_Task to carry out_: If a line in the data below contains the word "robot", copy it out.

_Items listed in a dataset_:

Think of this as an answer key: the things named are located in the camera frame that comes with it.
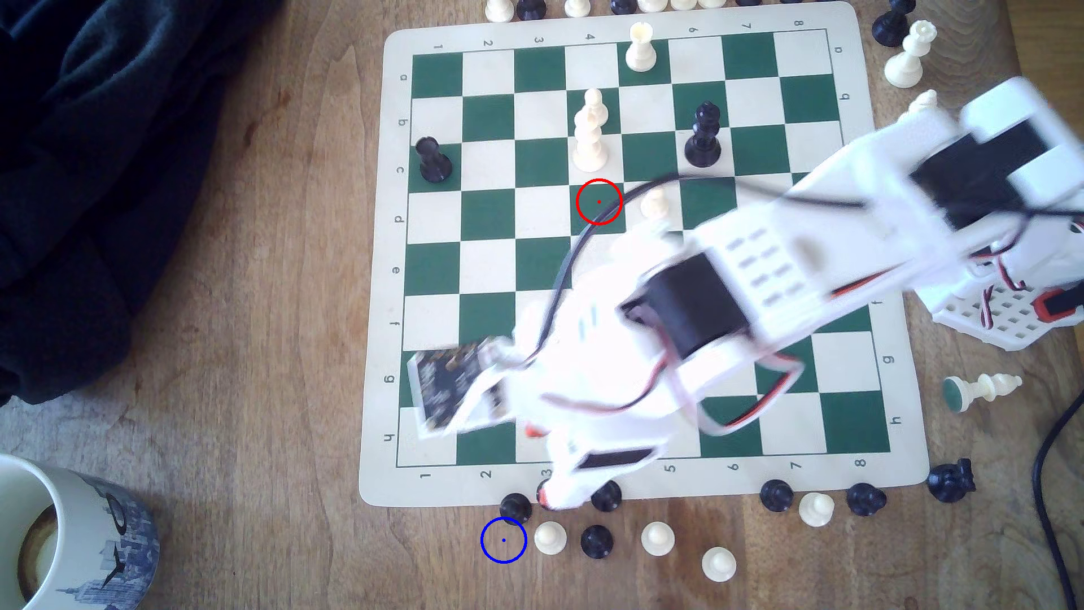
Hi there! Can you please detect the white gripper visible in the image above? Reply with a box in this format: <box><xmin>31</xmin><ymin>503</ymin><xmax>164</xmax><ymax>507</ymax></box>
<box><xmin>500</xmin><ymin>237</ymin><xmax>680</xmax><ymax>512</ymax></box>

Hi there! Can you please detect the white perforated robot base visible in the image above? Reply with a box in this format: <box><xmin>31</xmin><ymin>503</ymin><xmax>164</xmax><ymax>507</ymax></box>
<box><xmin>919</xmin><ymin>212</ymin><xmax>1084</xmax><ymax>352</ymax></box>

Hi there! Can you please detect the white piece with green felt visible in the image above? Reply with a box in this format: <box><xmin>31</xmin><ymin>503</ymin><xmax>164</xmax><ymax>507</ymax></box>
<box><xmin>942</xmin><ymin>373</ymin><xmax>1023</xmax><ymax>415</ymax></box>

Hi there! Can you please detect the black chess piece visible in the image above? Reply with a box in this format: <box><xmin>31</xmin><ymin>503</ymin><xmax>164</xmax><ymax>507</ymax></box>
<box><xmin>872</xmin><ymin>0</ymin><xmax>917</xmax><ymax>47</ymax></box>

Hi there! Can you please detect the green and white chessboard mat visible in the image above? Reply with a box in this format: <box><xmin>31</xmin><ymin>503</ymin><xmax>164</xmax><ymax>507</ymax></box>
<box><xmin>358</xmin><ymin>2</ymin><xmax>931</xmax><ymax>509</ymax></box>

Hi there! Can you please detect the black pawn on board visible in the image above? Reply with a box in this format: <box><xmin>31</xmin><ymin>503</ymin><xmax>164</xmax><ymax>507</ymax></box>
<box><xmin>416</xmin><ymin>137</ymin><xmax>452</xmax><ymax>184</ymax></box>

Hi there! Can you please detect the black knight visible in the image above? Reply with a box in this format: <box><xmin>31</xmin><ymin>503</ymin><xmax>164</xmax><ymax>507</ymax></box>
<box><xmin>927</xmin><ymin>459</ymin><xmax>977</xmax><ymax>503</ymax></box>

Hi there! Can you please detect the white rook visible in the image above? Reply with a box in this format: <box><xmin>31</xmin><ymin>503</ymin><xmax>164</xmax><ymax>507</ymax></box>
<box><xmin>625</xmin><ymin>23</ymin><xmax>659</xmax><ymax>73</ymax></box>

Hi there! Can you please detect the white mug with skyline print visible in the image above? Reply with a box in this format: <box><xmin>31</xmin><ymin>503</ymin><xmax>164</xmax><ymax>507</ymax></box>
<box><xmin>0</xmin><ymin>453</ymin><xmax>162</xmax><ymax>610</ymax></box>

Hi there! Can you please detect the white queen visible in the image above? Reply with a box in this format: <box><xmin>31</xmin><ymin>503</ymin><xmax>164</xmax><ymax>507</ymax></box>
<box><xmin>884</xmin><ymin>20</ymin><xmax>938</xmax><ymax>89</ymax></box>

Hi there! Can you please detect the dark blue cloth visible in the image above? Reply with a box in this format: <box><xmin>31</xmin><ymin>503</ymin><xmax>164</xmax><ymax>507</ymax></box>
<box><xmin>0</xmin><ymin>0</ymin><xmax>285</xmax><ymax>406</ymax></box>

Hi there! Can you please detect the camera circuit board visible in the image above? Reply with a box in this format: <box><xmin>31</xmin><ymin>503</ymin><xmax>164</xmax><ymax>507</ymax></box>
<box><xmin>406</xmin><ymin>337</ymin><xmax>509</xmax><ymax>437</ymax></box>

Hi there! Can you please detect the black camera cable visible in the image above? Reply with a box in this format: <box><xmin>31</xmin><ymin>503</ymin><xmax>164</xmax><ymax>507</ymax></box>
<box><xmin>521</xmin><ymin>173</ymin><xmax>1084</xmax><ymax>369</ymax></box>

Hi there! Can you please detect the red black white servo wire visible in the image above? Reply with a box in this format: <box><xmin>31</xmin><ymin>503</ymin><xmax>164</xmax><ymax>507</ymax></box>
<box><xmin>542</xmin><ymin>351</ymin><xmax>806</xmax><ymax>437</ymax></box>

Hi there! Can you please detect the black power cable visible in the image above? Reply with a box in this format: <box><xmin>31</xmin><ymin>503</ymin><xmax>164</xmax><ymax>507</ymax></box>
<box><xmin>1033</xmin><ymin>394</ymin><xmax>1084</xmax><ymax>586</ymax></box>

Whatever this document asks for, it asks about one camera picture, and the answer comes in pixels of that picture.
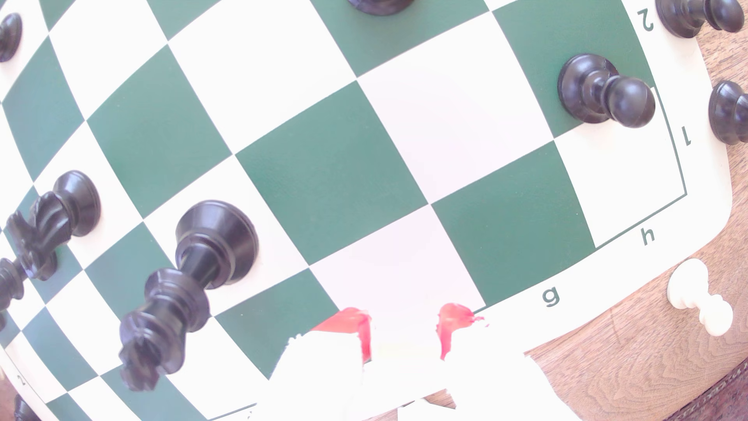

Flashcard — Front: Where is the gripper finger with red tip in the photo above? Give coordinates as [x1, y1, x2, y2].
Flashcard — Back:
[251, 308, 372, 421]
[436, 303, 579, 421]

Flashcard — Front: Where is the green and white chess mat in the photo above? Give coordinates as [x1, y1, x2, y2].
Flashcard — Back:
[0, 0, 734, 421]

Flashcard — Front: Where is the white chess pawn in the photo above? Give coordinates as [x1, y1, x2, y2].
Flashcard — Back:
[667, 258, 734, 338]

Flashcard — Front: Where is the black chess piece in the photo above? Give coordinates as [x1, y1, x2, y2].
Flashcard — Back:
[13, 394, 43, 421]

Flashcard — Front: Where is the black chess pawn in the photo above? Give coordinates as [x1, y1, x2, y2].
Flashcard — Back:
[0, 13, 23, 63]
[654, 0, 746, 39]
[348, 0, 416, 16]
[557, 54, 657, 129]

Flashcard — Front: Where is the black chess rook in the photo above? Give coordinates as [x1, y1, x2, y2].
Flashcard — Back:
[708, 80, 748, 146]

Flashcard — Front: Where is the dark brown stitched strip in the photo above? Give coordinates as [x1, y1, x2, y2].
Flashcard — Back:
[666, 358, 748, 421]

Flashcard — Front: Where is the black rook on d3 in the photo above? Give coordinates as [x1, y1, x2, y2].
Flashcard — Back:
[5, 170, 102, 281]

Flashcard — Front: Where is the black pawn on c3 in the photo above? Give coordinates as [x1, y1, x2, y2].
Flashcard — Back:
[0, 257, 27, 313]

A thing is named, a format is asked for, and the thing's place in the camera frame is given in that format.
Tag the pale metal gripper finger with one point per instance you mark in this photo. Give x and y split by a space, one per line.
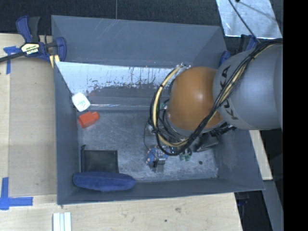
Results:
150 156
160 165

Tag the grey metal bin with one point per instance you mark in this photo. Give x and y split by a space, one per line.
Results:
134 138

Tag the blue cloth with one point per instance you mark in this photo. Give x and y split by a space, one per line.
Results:
103 182

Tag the red-orange block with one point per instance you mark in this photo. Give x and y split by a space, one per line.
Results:
88 119

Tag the pale wood board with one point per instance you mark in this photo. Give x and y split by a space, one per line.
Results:
31 129

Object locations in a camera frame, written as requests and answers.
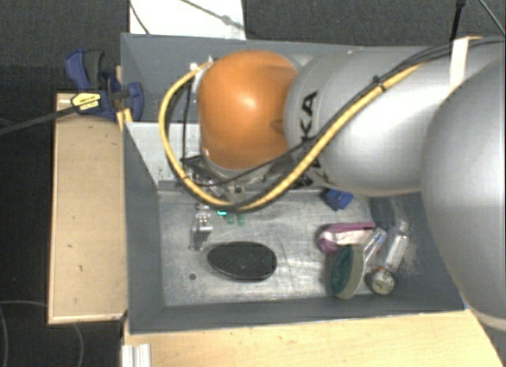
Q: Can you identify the black oval disc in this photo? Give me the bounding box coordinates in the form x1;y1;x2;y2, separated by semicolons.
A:
206;240;278;282

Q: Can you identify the grey metal bin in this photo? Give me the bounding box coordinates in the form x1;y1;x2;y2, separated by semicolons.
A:
119;32;466;335

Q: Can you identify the pale wood flat board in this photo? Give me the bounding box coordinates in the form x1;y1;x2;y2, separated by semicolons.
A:
47;92;129;325

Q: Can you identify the blue ribbed object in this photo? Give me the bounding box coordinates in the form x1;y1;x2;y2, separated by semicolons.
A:
319;187;354;212

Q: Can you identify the green and beige round sponge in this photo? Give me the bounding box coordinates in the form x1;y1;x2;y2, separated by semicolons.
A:
324;244;366;301

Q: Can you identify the clear plastic bottle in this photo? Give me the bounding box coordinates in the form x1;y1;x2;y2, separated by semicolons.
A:
382;219;411;274
362;227;389;268

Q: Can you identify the small white round object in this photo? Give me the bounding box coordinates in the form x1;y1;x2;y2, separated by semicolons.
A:
364;268;397;296

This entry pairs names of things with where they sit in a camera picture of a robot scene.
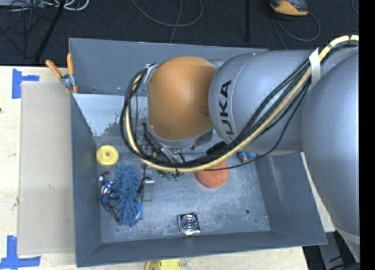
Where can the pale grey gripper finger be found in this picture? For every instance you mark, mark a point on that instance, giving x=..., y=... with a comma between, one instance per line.
x=148, y=190

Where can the blue fluffy duster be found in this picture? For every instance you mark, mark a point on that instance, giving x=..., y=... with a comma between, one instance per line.
x=127, y=195

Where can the blue and red toy figure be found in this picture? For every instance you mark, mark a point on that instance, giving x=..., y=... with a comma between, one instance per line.
x=105, y=191

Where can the orange mesh scrubber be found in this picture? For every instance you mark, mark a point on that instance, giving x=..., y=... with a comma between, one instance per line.
x=212, y=177

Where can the silver square packet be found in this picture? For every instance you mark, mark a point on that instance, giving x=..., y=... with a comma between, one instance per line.
x=189, y=223

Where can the yellow round disc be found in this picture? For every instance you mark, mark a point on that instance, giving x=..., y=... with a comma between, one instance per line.
x=162, y=264
x=107, y=155

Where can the grey metal bin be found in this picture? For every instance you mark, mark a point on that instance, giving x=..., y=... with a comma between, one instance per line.
x=205, y=204

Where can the blue and orange toy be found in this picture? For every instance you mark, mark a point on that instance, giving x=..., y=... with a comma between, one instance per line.
x=245, y=156

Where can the pale wood flat board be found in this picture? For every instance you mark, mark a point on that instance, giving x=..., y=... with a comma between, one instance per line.
x=44, y=160

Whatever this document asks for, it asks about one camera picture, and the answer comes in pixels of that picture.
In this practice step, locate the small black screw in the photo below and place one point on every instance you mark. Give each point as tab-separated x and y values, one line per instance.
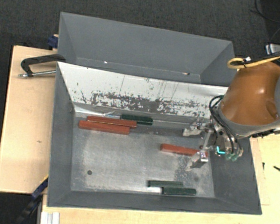
277	169

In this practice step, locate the grey metal bin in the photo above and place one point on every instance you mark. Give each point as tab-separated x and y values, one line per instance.
124	157

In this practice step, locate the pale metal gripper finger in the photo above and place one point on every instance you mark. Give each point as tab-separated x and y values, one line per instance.
192	131
201	159

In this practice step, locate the pale wood board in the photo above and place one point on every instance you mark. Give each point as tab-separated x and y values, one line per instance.
26	121

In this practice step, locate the red-brown flat block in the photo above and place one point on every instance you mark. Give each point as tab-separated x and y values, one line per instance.
103	127
178	149
111	121

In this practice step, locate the dark green flat block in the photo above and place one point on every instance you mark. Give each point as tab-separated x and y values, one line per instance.
164	183
178	191
136	119

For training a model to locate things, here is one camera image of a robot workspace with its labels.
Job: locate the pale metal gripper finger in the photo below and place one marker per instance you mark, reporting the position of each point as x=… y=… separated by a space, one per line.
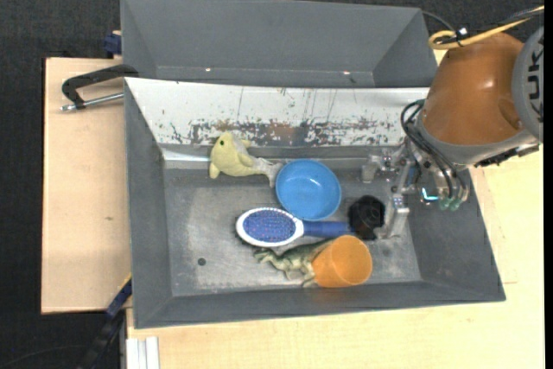
x=396 y=217
x=372 y=170

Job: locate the black round ribbed cap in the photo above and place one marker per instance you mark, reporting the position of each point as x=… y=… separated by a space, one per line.
x=366 y=215

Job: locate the blue plastic bowl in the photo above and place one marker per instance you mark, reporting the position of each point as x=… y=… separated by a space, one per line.
x=307 y=189

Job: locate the orange plastic cup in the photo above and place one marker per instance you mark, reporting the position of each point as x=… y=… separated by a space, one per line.
x=343 y=261

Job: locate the green toy dinosaur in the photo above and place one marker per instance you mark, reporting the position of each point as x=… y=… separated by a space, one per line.
x=291 y=260

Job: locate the blue and white hairbrush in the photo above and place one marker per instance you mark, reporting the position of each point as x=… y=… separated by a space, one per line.
x=268 y=227

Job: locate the yellow plush dolphin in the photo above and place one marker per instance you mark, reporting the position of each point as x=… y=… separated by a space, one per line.
x=233 y=162

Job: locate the grey metal bin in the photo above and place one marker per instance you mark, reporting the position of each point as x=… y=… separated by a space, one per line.
x=207 y=229

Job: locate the pale brown flat board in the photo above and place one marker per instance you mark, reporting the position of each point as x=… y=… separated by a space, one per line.
x=82 y=194

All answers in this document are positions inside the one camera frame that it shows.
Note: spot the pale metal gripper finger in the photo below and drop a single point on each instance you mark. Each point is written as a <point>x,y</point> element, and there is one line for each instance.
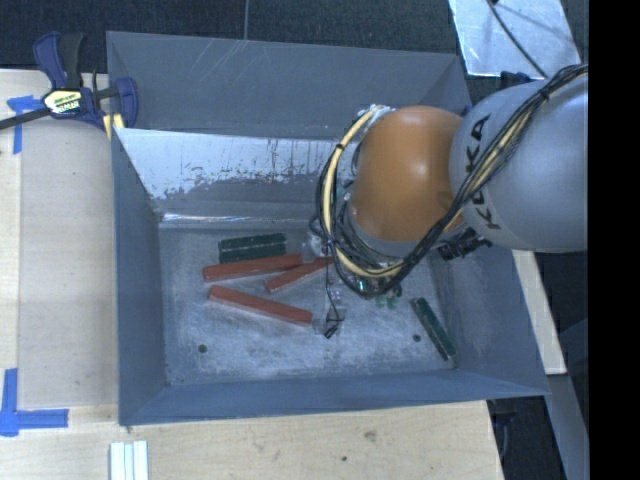
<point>315,246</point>
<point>334,313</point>

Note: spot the red-brown flat block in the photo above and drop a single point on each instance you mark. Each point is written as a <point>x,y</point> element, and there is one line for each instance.
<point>260,306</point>
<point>250,268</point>
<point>295,277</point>

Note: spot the dark green flat block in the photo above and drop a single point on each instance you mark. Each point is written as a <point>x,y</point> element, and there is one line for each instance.
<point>252,247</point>
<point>434,329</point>

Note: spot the grey metal bin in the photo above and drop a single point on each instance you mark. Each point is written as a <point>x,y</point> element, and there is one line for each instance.
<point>280,358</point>

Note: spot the pale wood flat board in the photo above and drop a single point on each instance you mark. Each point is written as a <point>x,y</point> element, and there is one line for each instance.
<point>65,268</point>

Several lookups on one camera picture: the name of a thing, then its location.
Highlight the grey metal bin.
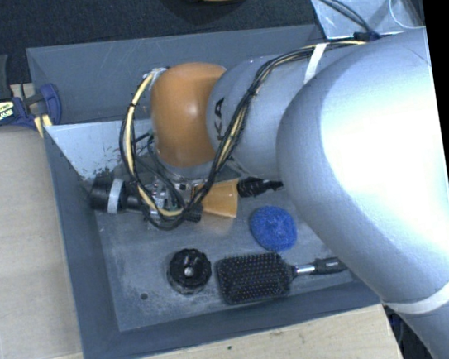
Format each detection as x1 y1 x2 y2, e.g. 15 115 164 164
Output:
24 1 388 359

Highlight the black flashlight with grey band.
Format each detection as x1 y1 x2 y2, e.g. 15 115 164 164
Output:
83 169 146 219

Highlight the black round lid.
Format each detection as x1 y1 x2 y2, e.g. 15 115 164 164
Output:
163 244 217 299

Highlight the blue round scrubber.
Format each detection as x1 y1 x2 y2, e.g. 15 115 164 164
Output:
246 201 302 256

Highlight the black hairbrush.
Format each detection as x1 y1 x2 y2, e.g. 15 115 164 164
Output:
213 240 351 308

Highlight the pale wood board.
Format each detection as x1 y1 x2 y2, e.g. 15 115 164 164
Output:
0 122 85 359

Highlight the black cylinder on white bracket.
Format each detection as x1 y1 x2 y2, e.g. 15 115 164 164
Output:
235 172 286 200

_Response for this exercise_:
Hi there! Can you please detect the white perforated robot base visible in the image above? Reply with a box in this format: <box><xmin>31</xmin><ymin>503</ymin><xmax>164</xmax><ymax>507</ymax></box>
This entry pairs names of things with where they sit in a camera picture of a robot scene.
For training a model to locate things, here is one camera image of a robot workspace with its labels.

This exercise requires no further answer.